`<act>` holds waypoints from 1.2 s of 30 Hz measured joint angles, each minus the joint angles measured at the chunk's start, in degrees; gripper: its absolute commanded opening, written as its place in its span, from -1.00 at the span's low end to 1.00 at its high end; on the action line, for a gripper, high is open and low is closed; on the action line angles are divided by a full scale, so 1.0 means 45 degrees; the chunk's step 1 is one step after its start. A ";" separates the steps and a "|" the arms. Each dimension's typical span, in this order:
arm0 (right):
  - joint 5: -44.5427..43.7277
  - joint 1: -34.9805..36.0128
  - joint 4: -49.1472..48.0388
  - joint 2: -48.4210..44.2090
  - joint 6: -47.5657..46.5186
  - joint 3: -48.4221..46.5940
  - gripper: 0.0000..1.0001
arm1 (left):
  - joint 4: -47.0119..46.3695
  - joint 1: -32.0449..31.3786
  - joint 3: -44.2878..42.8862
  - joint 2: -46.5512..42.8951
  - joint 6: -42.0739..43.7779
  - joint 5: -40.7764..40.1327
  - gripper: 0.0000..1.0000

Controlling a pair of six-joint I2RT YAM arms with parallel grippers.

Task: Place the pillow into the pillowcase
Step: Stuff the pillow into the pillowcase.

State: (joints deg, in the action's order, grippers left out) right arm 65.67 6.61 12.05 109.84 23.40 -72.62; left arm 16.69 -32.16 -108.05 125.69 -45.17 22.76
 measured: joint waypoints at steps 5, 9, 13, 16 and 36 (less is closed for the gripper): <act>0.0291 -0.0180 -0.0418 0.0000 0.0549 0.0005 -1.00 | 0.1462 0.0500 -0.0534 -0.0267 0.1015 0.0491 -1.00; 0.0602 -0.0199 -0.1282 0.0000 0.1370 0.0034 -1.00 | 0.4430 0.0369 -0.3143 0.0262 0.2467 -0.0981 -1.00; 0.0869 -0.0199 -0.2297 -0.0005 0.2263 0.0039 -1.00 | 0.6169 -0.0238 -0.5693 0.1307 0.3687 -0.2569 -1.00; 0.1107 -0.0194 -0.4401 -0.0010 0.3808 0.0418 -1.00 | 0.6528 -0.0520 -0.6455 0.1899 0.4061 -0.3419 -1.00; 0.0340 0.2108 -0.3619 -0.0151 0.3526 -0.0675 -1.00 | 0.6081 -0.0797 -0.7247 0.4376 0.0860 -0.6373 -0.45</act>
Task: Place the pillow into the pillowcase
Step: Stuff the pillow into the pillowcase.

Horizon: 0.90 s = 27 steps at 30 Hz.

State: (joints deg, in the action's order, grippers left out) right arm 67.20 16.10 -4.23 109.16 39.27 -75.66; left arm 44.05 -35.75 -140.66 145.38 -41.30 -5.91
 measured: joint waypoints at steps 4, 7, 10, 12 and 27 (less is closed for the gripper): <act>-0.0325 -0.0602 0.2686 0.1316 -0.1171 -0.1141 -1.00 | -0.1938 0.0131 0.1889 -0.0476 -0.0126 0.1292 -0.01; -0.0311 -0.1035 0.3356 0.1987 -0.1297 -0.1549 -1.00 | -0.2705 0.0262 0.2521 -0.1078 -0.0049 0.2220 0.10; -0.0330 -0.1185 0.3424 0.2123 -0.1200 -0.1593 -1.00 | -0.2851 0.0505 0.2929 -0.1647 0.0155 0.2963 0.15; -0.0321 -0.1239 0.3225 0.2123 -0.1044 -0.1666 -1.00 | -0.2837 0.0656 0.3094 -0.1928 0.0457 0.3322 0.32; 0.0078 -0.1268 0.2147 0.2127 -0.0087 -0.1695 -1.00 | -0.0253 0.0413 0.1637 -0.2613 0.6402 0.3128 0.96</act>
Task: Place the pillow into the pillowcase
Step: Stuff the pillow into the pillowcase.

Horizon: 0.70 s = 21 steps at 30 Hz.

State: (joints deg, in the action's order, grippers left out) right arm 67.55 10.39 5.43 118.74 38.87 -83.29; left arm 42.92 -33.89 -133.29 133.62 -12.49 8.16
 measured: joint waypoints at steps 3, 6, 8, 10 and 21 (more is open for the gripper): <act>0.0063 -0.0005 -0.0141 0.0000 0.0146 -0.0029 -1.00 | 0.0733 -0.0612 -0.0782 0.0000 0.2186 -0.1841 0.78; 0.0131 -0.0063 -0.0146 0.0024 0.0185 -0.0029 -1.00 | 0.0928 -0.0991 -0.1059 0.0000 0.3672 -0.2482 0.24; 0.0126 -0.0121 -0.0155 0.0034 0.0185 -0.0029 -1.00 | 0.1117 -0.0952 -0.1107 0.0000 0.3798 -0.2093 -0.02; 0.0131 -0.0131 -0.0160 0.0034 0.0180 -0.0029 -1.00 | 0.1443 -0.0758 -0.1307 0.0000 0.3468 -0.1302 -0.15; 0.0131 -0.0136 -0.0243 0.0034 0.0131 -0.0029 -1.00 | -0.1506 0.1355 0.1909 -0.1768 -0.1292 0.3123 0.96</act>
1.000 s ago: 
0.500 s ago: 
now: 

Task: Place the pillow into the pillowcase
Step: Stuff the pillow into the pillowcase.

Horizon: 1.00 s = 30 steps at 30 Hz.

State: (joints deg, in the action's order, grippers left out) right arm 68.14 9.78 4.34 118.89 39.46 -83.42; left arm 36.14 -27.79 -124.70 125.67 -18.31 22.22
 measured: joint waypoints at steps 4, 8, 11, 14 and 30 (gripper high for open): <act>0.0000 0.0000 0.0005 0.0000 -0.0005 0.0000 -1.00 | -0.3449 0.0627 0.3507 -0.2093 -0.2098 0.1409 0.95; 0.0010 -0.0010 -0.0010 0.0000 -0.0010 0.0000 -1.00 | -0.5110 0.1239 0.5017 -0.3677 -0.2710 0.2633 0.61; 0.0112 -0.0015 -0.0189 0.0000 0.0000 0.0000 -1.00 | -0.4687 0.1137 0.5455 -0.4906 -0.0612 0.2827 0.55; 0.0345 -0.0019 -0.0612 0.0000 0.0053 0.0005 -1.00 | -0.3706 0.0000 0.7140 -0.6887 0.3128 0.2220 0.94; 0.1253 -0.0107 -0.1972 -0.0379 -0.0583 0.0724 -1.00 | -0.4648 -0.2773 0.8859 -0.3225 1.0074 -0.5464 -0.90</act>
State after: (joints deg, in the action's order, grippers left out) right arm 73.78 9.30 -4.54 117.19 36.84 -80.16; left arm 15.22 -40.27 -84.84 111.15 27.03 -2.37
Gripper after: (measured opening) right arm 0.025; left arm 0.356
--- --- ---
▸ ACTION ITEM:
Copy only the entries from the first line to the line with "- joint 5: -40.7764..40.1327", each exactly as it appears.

▸ TASK ANSWER:
`<act>` holds waypoints from 1.2 s of 30 Hz measured joint angles, each minus the joint angles measured at the chunk's start, in degrees; gripper: its absolute commanded opening, written as its place in its span, from -1.00 at the span's low end to 1.00 at its high end; on the action line, for a gripper, high is open and low is closed; on the action line angles are divided by a full scale, so 1.0 means 45 degrees; the chunk's step 1 is one step after its start. A ";" separates the steps and a "|" the arms. Each dimension's typical span, in this order:
arm0 (right):
  - joint 5: -44.5427..43.7277
  - joint 1: -34.9805..36.0128
  - joint 4: -49.1472..48.0388
  - joint 2: -48.4210..44.2090
  - joint 6: -47.5657..46.5186
  - joint 3: -48.4221..46.5940
  - gripper: 0.0000..1.0001
arm1 (left):
  - joint 4: -47.0119..46.3695
  - joint 1: -32.0449..31.3786
  - joint 3: -44.2878..42.8862
  - joint 2: -46.5512..42.8951
  - joint 6: -42.0739..43.7779
  - joint 5: -40.7764..40.1327

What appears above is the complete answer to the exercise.